**EXERCISE DESCRIPTION:** Please set down exactly the lines of the listing below from the line containing "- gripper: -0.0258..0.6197" through the line containing "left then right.", both lines included, leaving out all other lines.

**SOURCE RECORDS:**
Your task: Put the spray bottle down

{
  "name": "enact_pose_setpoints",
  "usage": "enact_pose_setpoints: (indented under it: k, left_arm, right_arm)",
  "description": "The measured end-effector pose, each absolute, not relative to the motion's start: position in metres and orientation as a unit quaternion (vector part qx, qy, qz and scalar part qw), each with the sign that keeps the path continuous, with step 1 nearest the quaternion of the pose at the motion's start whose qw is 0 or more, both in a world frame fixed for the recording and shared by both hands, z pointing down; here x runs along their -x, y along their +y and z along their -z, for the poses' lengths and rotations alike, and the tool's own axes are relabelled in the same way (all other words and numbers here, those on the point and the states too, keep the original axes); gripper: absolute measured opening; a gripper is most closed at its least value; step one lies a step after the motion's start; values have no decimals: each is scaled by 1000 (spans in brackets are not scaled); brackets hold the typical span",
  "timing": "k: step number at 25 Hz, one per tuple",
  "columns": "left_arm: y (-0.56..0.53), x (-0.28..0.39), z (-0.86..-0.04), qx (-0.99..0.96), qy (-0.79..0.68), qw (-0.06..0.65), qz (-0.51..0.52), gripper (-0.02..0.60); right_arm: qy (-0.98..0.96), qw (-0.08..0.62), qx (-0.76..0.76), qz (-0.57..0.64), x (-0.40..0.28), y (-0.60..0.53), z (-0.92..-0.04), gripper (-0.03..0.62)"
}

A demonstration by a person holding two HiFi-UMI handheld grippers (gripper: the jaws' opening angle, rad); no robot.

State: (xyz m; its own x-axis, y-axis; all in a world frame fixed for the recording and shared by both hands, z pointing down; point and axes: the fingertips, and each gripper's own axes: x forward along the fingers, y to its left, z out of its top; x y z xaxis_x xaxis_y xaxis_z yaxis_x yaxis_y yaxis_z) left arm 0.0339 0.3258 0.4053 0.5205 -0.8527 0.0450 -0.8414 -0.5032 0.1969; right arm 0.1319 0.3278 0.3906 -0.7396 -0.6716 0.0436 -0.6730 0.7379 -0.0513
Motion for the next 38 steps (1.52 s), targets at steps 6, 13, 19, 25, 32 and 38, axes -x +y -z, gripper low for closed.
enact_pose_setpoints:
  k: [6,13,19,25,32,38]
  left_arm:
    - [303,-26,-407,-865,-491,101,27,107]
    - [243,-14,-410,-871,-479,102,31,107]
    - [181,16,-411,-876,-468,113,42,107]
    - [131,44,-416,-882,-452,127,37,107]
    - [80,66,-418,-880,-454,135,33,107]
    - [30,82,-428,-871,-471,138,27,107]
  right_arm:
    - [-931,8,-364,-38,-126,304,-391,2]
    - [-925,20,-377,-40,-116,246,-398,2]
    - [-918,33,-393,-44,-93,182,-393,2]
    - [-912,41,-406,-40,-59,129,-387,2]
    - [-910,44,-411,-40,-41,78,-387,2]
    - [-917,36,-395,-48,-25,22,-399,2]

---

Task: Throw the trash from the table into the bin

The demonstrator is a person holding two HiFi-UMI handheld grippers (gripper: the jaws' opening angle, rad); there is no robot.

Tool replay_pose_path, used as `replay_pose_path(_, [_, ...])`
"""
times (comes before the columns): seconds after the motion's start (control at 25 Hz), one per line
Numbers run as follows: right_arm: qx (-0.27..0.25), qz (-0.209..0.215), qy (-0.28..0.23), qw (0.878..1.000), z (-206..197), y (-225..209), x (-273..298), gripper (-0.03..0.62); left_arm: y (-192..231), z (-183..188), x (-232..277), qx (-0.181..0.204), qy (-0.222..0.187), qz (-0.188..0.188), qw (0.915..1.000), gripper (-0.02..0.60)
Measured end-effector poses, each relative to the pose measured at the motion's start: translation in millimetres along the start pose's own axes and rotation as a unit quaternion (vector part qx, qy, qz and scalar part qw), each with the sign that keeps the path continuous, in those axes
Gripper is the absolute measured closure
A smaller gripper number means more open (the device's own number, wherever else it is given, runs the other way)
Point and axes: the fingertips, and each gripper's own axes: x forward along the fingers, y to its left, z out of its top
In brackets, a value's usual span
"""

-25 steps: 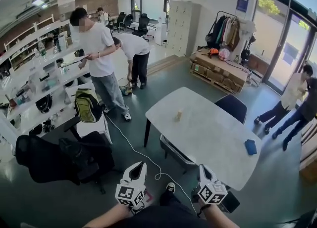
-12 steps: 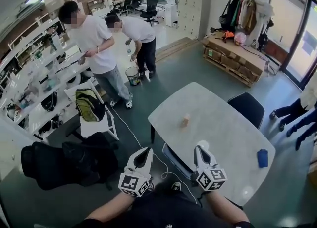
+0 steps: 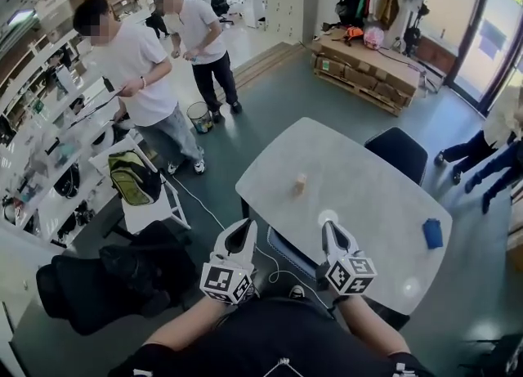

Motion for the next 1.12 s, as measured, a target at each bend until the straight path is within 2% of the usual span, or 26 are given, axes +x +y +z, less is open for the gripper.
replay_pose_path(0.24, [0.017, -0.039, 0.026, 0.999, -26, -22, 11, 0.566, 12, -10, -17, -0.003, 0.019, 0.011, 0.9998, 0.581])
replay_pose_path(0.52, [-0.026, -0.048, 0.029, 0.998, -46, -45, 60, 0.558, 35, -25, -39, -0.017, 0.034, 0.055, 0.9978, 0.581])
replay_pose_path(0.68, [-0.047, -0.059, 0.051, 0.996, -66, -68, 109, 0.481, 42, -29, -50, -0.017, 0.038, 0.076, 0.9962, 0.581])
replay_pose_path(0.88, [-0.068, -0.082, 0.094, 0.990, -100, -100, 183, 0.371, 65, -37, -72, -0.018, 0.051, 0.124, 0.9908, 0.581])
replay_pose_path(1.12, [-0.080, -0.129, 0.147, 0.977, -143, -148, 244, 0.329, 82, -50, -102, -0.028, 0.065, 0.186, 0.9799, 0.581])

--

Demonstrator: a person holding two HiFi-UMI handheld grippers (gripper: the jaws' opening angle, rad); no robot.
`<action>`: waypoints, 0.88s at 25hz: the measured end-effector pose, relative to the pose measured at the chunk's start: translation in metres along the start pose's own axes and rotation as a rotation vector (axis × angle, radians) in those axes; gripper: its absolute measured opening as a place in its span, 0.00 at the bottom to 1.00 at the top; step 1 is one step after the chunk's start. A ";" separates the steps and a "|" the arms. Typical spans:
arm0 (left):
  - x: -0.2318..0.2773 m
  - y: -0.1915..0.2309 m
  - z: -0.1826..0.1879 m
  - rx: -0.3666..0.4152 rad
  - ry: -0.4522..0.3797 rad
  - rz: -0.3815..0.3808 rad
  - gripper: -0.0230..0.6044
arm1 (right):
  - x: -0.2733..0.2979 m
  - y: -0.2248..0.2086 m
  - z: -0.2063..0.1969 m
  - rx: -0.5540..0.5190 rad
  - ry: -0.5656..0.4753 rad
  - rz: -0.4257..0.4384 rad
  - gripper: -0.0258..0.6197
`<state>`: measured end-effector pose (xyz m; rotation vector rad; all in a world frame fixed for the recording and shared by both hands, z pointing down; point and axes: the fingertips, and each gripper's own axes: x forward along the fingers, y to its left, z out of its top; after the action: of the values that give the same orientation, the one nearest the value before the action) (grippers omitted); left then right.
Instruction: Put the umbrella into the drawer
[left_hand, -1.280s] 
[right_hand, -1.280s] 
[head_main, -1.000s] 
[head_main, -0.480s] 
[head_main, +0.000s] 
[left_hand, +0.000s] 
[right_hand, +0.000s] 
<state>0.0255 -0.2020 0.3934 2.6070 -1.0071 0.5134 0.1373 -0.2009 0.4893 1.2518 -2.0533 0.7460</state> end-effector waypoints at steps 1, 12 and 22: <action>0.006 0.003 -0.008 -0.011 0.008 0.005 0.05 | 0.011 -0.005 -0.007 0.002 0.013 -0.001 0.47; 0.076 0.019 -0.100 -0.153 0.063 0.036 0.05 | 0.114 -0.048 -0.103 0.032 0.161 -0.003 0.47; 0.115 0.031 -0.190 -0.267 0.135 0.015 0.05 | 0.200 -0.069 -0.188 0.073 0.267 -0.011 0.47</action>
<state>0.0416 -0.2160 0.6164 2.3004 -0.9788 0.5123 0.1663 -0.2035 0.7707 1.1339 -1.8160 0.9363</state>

**ANSWER SECTION:**
  - gripper: -0.0258..0.6197
`<state>`: measured end-effector pose (xyz m; rotation vector rad; all in a world frame fixed for the recording and shared by both hands, z pointing down; point and axes: the fingertips, and each gripper's own axes: x forward along the fingers, y to its left, z out of its top; after the action: of the values that give the same orientation, the one nearest the value before the action) (grippers omitted); left then right.

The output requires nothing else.